We can take a look at AUC to see the various mtry and min_n values

```
tune_result %>%
collect_metrics() %>%
filter(.metric == "roc_auc") %>%
select(mean, min_n, mtry) %>%
pivot_longer(min_n:mtry,
values_to = "value",
names_to = "parameter"
) %>%
ggplot(aes(value, mean, color = parameter)) +
geom_point(show.legend = FALSE) +
facet_wrap(~parameter, scales = "free_x") +
labs(x = NULL, y = "AUC")
```

clearly, lower values of `mtry`

are good (below 2) and higher values of `min_n`

are good (above 30).

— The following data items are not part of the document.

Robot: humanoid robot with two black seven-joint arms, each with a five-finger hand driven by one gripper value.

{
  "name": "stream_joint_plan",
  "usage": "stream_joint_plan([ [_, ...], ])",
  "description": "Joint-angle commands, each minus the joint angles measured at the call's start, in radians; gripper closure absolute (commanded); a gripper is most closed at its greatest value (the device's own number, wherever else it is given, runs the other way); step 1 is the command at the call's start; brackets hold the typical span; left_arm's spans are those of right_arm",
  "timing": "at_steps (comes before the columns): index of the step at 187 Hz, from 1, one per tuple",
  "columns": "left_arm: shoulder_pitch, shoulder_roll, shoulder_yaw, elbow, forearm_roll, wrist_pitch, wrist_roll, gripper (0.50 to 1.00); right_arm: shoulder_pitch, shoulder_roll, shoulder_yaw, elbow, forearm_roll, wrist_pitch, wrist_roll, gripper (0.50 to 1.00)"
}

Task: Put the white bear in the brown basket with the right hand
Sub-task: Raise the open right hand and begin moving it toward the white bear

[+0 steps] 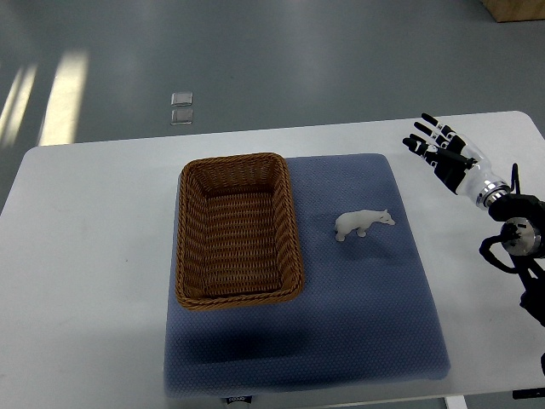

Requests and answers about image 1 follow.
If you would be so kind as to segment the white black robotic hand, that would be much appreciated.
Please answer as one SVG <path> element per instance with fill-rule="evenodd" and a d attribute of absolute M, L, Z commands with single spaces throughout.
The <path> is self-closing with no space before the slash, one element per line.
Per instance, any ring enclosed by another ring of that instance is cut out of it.
<path fill-rule="evenodd" d="M 428 113 L 414 127 L 418 132 L 405 137 L 404 145 L 431 166 L 451 192 L 469 198 L 482 210 L 511 192 L 508 183 L 493 173 L 490 160 L 466 136 Z"/>

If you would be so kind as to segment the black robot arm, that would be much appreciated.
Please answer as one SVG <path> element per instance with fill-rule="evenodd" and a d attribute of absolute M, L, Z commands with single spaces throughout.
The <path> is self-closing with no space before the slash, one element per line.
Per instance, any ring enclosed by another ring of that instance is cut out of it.
<path fill-rule="evenodd" d="M 481 242 L 479 254 L 493 267 L 517 275 L 524 287 L 519 305 L 544 324 L 544 202 L 520 190 L 519 166 L 512 165 L 511 184 L 485 196 L 489 216 L 502 227 Z"/>

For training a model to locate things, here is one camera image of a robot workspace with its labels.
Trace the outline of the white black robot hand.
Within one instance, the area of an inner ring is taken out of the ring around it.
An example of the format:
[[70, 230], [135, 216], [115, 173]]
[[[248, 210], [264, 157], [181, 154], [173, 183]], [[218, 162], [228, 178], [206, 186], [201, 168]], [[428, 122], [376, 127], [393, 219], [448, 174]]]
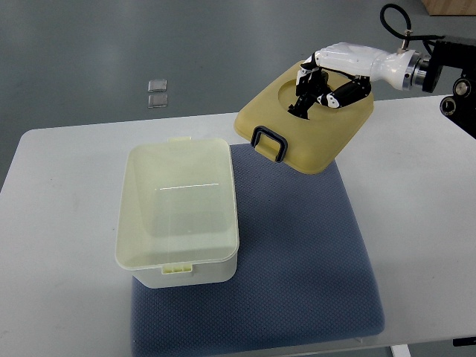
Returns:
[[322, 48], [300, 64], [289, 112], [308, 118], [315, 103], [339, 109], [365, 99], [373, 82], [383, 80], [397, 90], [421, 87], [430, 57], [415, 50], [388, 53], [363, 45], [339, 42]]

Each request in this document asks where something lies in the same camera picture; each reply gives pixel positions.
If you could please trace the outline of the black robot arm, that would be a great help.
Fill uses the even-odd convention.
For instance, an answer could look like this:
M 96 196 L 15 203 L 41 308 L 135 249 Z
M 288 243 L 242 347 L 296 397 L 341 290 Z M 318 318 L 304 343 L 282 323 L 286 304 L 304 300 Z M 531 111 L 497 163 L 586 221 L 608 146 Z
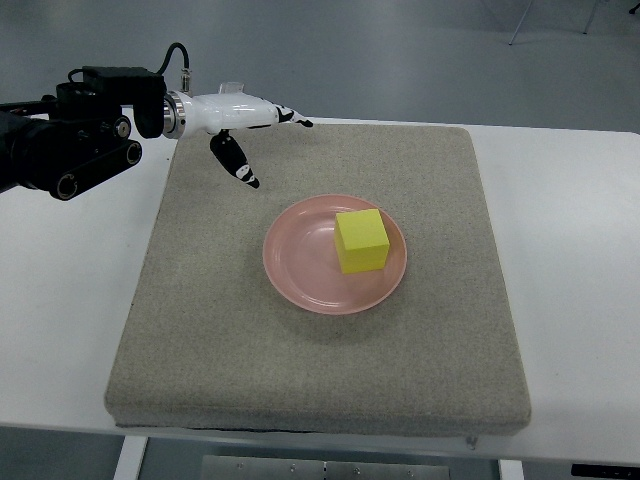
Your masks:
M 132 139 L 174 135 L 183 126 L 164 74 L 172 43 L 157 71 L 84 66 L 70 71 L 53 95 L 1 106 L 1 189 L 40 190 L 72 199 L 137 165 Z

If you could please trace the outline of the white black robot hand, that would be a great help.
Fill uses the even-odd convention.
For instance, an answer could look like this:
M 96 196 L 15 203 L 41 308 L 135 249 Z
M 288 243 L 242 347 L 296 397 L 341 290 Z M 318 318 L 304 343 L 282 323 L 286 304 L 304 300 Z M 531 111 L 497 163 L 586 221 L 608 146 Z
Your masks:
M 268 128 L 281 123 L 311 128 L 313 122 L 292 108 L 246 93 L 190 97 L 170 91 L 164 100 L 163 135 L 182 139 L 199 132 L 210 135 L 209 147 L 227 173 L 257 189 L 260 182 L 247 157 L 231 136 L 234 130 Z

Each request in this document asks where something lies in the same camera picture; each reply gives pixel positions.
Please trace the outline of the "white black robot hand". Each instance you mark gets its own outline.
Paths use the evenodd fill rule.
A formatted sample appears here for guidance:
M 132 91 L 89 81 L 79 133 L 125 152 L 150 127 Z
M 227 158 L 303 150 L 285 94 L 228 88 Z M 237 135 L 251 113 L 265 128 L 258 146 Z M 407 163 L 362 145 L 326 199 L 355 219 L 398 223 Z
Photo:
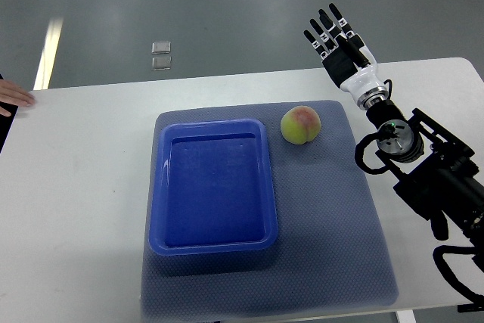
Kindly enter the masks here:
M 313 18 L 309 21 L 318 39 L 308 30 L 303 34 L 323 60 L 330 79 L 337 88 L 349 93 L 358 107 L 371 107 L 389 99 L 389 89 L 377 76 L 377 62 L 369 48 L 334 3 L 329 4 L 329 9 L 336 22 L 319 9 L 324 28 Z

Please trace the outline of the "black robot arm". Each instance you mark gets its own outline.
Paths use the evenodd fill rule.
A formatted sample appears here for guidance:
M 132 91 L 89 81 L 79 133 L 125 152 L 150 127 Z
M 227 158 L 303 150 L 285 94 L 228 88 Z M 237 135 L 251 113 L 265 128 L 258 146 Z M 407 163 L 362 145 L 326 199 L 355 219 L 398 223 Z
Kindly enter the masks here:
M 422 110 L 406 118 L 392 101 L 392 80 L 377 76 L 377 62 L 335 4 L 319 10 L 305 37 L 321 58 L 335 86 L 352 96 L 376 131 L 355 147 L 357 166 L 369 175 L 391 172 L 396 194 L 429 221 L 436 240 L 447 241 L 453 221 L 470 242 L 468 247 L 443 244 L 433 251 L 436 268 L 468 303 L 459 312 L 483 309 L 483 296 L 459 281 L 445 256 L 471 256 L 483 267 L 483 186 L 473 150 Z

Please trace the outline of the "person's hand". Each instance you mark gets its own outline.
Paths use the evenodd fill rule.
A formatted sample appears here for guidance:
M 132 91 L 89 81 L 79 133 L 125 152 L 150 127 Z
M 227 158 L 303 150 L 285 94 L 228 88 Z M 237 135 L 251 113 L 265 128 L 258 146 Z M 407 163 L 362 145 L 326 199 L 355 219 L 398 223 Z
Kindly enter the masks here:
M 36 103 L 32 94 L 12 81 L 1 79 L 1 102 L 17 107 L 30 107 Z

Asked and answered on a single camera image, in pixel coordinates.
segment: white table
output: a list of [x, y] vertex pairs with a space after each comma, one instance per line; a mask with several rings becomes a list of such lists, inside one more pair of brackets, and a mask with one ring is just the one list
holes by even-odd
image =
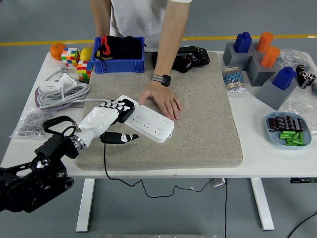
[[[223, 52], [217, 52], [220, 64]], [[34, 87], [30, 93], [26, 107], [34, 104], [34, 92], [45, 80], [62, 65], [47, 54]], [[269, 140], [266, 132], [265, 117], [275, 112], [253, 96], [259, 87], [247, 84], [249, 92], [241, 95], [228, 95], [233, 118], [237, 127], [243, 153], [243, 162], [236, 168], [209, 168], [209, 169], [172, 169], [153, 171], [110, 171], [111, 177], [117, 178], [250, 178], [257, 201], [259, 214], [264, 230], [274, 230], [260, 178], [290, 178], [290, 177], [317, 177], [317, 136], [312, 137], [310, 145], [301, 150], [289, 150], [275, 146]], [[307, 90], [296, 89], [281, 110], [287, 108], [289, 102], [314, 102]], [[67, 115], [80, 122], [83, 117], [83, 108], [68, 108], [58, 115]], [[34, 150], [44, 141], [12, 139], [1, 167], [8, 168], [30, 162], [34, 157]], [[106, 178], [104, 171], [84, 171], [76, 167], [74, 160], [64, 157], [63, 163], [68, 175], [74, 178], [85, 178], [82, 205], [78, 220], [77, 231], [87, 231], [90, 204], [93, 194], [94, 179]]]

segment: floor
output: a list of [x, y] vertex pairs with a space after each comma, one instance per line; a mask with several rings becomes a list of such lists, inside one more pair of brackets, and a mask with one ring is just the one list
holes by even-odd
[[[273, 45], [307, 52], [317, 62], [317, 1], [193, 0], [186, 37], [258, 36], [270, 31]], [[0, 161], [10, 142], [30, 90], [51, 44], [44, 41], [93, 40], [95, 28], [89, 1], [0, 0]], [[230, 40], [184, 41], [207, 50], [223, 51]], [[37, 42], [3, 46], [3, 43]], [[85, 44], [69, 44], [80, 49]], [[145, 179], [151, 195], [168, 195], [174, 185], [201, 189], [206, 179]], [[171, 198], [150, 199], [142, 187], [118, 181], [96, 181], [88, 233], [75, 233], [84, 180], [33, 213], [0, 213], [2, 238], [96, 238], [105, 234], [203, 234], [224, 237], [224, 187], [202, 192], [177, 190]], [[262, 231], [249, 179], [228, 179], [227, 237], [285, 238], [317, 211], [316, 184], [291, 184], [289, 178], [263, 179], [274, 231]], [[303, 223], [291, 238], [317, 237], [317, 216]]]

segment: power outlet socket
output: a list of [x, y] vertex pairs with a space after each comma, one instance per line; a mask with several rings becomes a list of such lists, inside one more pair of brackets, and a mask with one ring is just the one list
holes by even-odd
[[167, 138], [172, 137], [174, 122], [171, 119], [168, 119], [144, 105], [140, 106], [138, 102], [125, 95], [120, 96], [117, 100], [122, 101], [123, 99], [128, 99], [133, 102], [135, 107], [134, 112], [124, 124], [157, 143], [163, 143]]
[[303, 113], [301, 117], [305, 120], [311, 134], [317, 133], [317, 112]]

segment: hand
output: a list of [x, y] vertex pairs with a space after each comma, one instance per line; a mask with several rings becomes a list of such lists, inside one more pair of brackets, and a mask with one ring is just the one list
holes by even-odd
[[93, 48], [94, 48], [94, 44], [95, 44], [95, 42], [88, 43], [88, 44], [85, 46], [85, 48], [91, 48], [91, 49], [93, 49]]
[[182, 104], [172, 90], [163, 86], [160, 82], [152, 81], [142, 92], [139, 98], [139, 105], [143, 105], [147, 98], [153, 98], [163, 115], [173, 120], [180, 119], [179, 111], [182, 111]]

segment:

We can get a better handle on the hyperparameters by tuning one more time, this time using regular_grid(). Let’s set ranges of hyperparameters we want to try, based on the results from our initial tune.

```
data_grid <- grid_regular(
mtry(range = c(1, 2)),
min_n(range = c(30, 40)),
levels = 5
)
data_grid
```

```
## # A tibble: 10 x 2
## mtry min_n
## <int> <int>
## 1 1 30
## 2 2 30
## 3 1 32
## 4 2 32
## 5 1 35
## 6 2 35
## 7 1 37
## 8 2 37
## 9 1 40
## 10 2 40
```

We can tune one more time, but this time in a more targeted way with this `data_grid`

.

```
set.seed(456)
regular_res <- tune_grid(
tuning_spec,
admit~.,
resamples = data_folds,
grid = data_grid
)
regular_res
```

```
## # Tuning results
## # 10-fold cross-validation
## # A tibble: 10 x 4
## splits id .metrics .notes
## <list> <chr> <list> <list>
## 1 <split [270/31]> Fold01 <tibble [20 x 6]> <tibble [0 x 1]>
## 2 <split [271/30]> Fold02 <tibble [20 x 6]> <tibble [0 x 1]>
## 3 <split [271/30]> Fold03 <tibble [20 x 6]> <tibble [0 x 1]>
## 4 <split [271/30]> Fold04 <tibble [20 x 6]> <tibble [0 x 1]>
## 5 <split [271/30]> Fold05 <tibble [20 x 6]> <tibble [0 x 1]>
## 6 <split [271/30]> Fold06 <tibble [20 x 6]> <tibble [0 x 1]>
## 7 <split [271/30]> Fold07 <tibble [20 x 6]> <tibble [0 x 1]>
## 8 <split [271/30]> Fold08 <tibble [20 x 6]> <tibble [0 x 1]>
## 9 <split [271/30]> Fold09 <tibble [20 x 6]> <tibble [0 x 1]>
## 10 <split [271/30]> Fold10 <tibble [20 x 6]> <tibble [0 x 1]>
```

What the results look like now?

```
regular_res %>%
collect_metrics() %>%
filter(.metric == "roc_auc") %>%
mutate(min_n = factor(min_n)) %>%
ggplot(aes(mtry, mean, color = min_n)) +
geom_line(alpha = 0.5, size = 1.5) +
geom_point() +
labs(y = "AUC")
```

**CHOSE THE BEST MODEL**

We can simply use the `select_best`

function to select the best hyper-parameters for our model, and then update our original model specification `tuning_spec`

to create our final model specification.

```
best_auc <- select_best(regular_res, "roc_auc")
final_rf <- finalize_model(
tuning_spec,
best_auc
)
final_rf
```

```
## Random Forest Model Specification (classification)
##
## Main Arguments:
## mtry = 1
## trees = 1000
## min_n = 35
##
## Computational engine: ranger
```

We can now use the **last_fit()** function to fit a final model on the entire training set and evaluate on the testing set. We just need to give this function our original train/test split.

```
last_fit(final_rf, admit~., data_split) %>%
collect_metrics()
```

```
## # A tibble: 2 x 3
## .metric .estimator .estimate
## <chr> <chr> <dbl>
## 1 accuracy binary 0.768
## 2 roc_auc binary 0.742
```

The result above is a clear indication that we did not overfit during tuning.